* **Records for the exercise**:
----------------------------------------

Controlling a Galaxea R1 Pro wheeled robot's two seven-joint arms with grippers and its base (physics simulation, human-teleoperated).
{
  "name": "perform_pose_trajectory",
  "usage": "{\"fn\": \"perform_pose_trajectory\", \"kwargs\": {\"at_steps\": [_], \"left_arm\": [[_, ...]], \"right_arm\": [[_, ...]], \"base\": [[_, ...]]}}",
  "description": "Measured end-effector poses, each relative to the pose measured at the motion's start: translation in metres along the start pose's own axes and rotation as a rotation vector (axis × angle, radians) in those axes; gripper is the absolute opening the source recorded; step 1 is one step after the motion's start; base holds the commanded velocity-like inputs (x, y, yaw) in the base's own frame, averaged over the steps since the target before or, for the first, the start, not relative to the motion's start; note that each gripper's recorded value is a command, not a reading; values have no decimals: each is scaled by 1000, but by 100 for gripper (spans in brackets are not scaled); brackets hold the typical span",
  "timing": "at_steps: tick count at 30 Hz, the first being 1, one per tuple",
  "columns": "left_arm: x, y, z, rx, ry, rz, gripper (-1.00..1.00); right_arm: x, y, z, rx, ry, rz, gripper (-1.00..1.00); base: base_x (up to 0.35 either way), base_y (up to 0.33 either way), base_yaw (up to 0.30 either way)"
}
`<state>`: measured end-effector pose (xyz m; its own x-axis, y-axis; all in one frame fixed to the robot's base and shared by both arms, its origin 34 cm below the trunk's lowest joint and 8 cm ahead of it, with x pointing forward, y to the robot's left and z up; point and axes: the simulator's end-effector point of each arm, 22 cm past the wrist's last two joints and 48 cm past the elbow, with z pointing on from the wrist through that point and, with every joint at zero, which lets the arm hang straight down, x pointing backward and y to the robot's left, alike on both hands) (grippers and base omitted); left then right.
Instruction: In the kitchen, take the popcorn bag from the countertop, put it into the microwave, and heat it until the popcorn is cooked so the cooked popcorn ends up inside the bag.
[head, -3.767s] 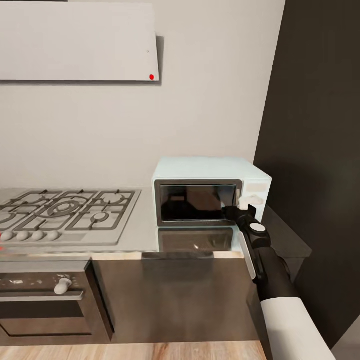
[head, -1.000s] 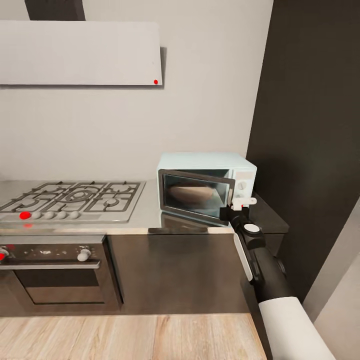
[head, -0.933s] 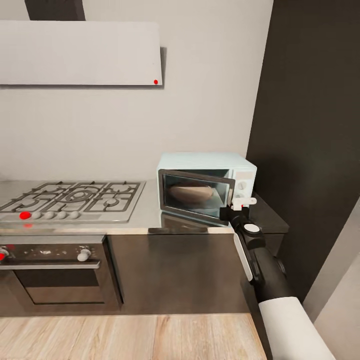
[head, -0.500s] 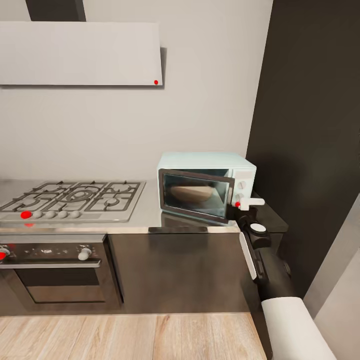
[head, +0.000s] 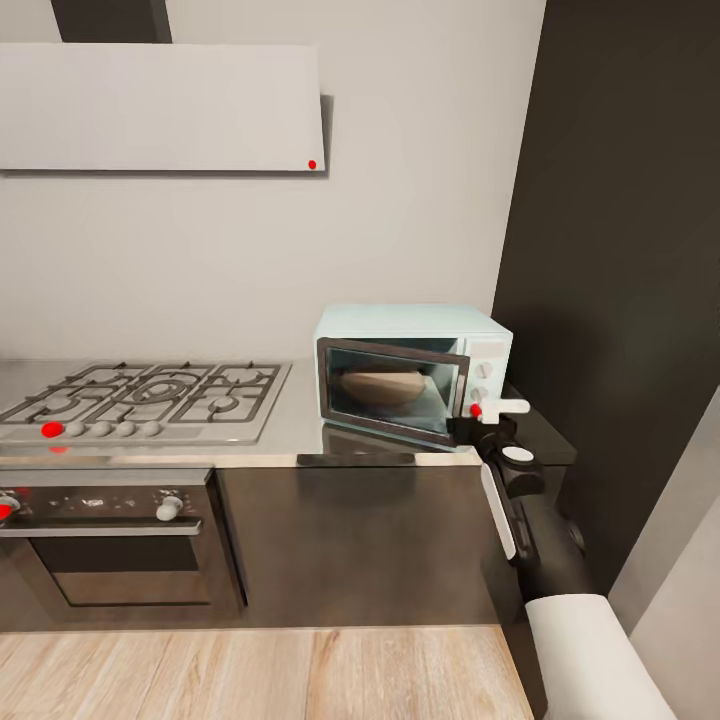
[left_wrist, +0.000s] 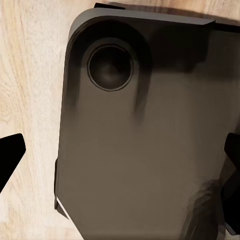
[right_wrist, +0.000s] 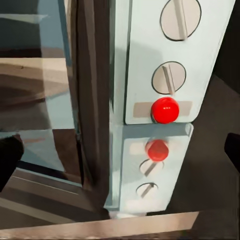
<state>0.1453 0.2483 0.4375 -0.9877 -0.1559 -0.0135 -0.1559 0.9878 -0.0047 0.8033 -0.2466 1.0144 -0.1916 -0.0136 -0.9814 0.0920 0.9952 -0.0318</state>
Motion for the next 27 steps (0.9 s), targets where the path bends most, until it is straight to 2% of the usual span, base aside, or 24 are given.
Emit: {"fn": "perform_pose_trajectory", "kwargs": {"at_steps": [2,6,9,16,27], "left_arm": [[0,0,0,0,0,0,100],[0,0,0,0,0,0,100],[0,0,0,0,0,0,100],[0,0,0,0,0,1,100],[0,1,0,-1,1,2,100]], "right_arm": [[2,-12,1,15,10,-16,100],[2,-57,3,71,13,-62,100],[3,-71,4,88,16,-75,100],[3,-74,4,93,16,-77,100],[2,-71,4,92,6,-74,100]], "base": [[0,0,0],[0,0,0],[0,0,0],[23,0,0],[245,0,0]]}}
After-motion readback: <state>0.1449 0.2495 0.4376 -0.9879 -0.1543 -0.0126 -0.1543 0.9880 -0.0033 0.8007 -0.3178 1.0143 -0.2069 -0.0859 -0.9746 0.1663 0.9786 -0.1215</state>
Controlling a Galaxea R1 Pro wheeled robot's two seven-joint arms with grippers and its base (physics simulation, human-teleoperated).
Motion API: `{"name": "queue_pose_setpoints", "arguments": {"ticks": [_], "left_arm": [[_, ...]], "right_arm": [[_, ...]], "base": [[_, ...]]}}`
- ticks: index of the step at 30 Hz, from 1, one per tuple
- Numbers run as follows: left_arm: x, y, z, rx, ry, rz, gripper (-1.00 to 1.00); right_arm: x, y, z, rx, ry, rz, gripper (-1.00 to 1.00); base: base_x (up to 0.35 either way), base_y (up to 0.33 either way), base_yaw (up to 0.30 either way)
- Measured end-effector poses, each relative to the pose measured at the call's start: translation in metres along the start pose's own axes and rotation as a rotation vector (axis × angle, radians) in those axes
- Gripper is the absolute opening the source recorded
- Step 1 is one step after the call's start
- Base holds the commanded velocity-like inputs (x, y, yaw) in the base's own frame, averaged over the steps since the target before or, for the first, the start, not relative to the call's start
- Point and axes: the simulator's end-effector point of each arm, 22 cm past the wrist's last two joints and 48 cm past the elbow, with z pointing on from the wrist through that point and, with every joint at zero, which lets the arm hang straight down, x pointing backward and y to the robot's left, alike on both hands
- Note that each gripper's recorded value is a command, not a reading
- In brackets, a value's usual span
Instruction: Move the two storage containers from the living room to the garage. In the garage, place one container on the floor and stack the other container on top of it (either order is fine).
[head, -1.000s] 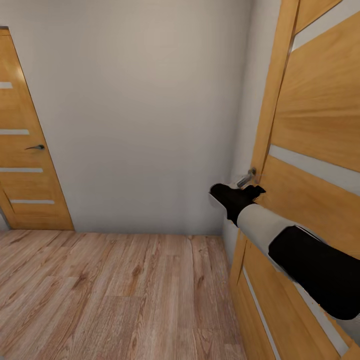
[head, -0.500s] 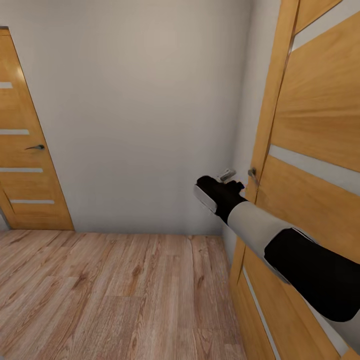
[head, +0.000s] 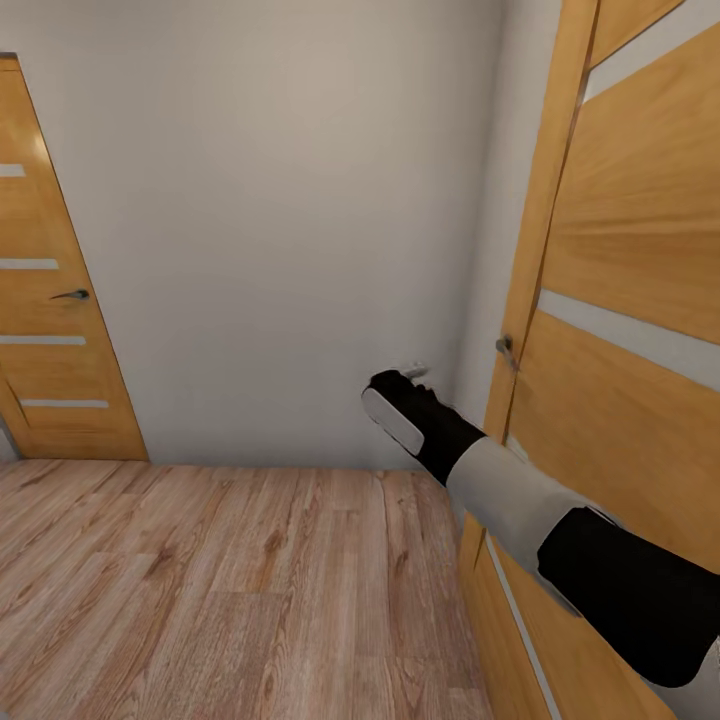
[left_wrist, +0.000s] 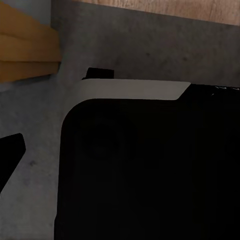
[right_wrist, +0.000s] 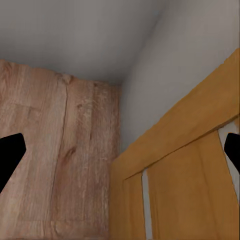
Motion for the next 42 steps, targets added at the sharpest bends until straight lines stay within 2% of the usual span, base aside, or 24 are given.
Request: {"name": "queue_pose_setpoints", "arguments": {"ticks": [5, 8, 13, 20, 26, 34, 42], "left_arm": [[0.000, 0.000, 0.000, 0.000, 0.000, 0.000, 1.00], [0.000, 0.000, 0.000, 0.000, 0.000, 0.000, 1.00], [0.000, 0.000, 0.000, 0.000, -0.001, 0.000, 1.00], [0.000, 0.000, 0.000, 0.000, -0.001, 0.000, 1.00], [0.000, 0.000, 0.000, 0.000, 0.000, 0.000, 1.00], [0.000, 0.000, 0.000, 0.000, 0.000, 0.001, 1.00], [0.000, 0.000, 0.000, 0.000, 0.000, 0.001, 1.00]], "right_arm": [[0.027, 0.024, 0.005, -0.057, 0.019, 0.006, 1.00], [0.038, 0.050, 0.005, -0.159, 0.032, 0.005, 1.00], [0.047, 0.066, 0.005, -0.221, 0.043, 0.003, 1.00], [0.061, 0.076, 0.007, -0.241, 0.053, -0.001, 1.00], [0.062, 0.080, 0.006, -0.257, 0.054, 0.000, 1.00], [0.063, 0.092, 0.003, -0.311, 0.056, 0.001, 1.00], [0.064, 0.095, 0.002, -0.326, 0.058, 0.001, 1.00]], "base": [[0.000, 0.000, 0.000], [0.000, 0.000, 0.000], [0.000, 0.000, 0.000], [0.000, 0.000, 0.000], [0.000, 0.000, 0.000], [0.000, 0.000, 0.000], [0.000, 0.000, 0.000]]}}
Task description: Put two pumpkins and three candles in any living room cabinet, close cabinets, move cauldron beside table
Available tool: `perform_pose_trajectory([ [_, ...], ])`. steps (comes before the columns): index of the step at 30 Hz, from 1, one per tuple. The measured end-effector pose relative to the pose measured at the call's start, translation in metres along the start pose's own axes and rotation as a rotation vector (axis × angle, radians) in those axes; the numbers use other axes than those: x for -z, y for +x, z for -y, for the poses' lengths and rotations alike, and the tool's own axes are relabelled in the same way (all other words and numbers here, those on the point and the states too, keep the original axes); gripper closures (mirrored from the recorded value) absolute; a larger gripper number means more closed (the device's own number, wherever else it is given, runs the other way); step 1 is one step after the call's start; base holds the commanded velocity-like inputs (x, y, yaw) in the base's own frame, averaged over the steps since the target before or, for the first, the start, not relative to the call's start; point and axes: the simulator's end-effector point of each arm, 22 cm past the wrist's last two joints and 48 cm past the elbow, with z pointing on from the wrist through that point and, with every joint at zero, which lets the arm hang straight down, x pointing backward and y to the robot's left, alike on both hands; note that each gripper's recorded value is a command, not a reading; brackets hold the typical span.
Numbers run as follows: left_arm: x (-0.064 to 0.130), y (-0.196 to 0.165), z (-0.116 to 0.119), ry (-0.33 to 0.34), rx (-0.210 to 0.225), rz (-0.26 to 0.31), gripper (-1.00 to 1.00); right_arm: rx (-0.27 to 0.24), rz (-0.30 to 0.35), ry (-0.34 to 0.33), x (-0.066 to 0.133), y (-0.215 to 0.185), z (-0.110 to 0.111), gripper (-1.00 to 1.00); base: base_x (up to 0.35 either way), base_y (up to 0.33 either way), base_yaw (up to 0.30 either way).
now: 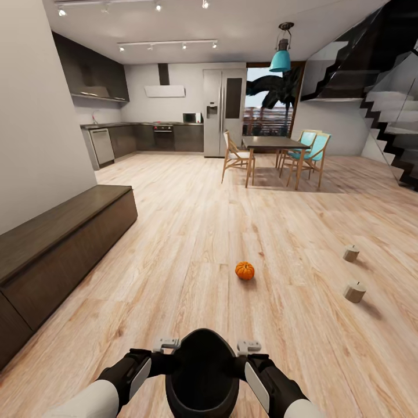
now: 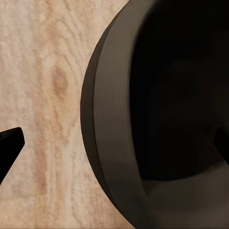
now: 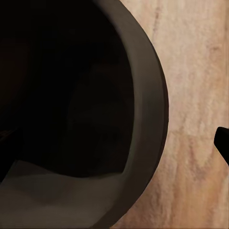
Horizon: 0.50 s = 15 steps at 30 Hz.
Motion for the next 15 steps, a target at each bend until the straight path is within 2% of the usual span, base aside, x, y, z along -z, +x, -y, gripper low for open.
perform_pose_trajectory([
  [9, 0.0004, -0.0059, 0.0, 0.0, -0.004, 0.021, -1.0, -0.001, 0.014, 0.001, 0.0001, -0.0032, 0.0001, -1.0, 0.0, 0.0, 0.0],
  [15, -0.0081, 0.002, -0.0015, 0.001, 0.0, 0.011, -1.0, -0.006, -0.009, 0.002, -0.0081, 0.0067, 0.0025, -1.0, 0.0, 0.0, 0.0],
])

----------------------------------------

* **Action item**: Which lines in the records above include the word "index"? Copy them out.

* **Answer for this exercise**:
- ticks: index of the step at 30 Hz, from 1, one per tuple
Available tool: `perform_pose_trajectory([ [_, ...], ])`. steps (comes before the columns): index of the step at 30 Hz, from 1, one per tuple. The measured end-effector pose relative to the pose measured at the call's start, translation in metres along the start pose's own axes and rotation as a rotation vector (axis × angle, radians) in those axes; the numbers use other axes than those: x for -z, y for +x, z for -y, for the poses' lengths and rotations alike, and the tool's own axes are relabelled in the same way (all other words and numbers here, those on the point and the states too, keep the original axes); gripper closures (mirrored from the recorded value) absolute; a larger gripper number means more closed (the device's own number, wherever else it is given, runs the other way); step 1 is one step after the call's start; base holds the commanded velocity-like inputs (x, y, yaw) in the base's own frame, averaged over the steps since the target before or, for the first, the start, not relative to the call's start; point and axes: the simulator's end-effector point of each arm, 22 cm past the wrist's last two joints and 48 cm past the elbow, with z pointing on from the wrist through that point and, with every joint at zero, which lets the arm hang straight down, x pointing backward and y to the robot's left, alike on both hands; note that each gripper's recorded value is a command, not a reading; brackets hold the typical span.

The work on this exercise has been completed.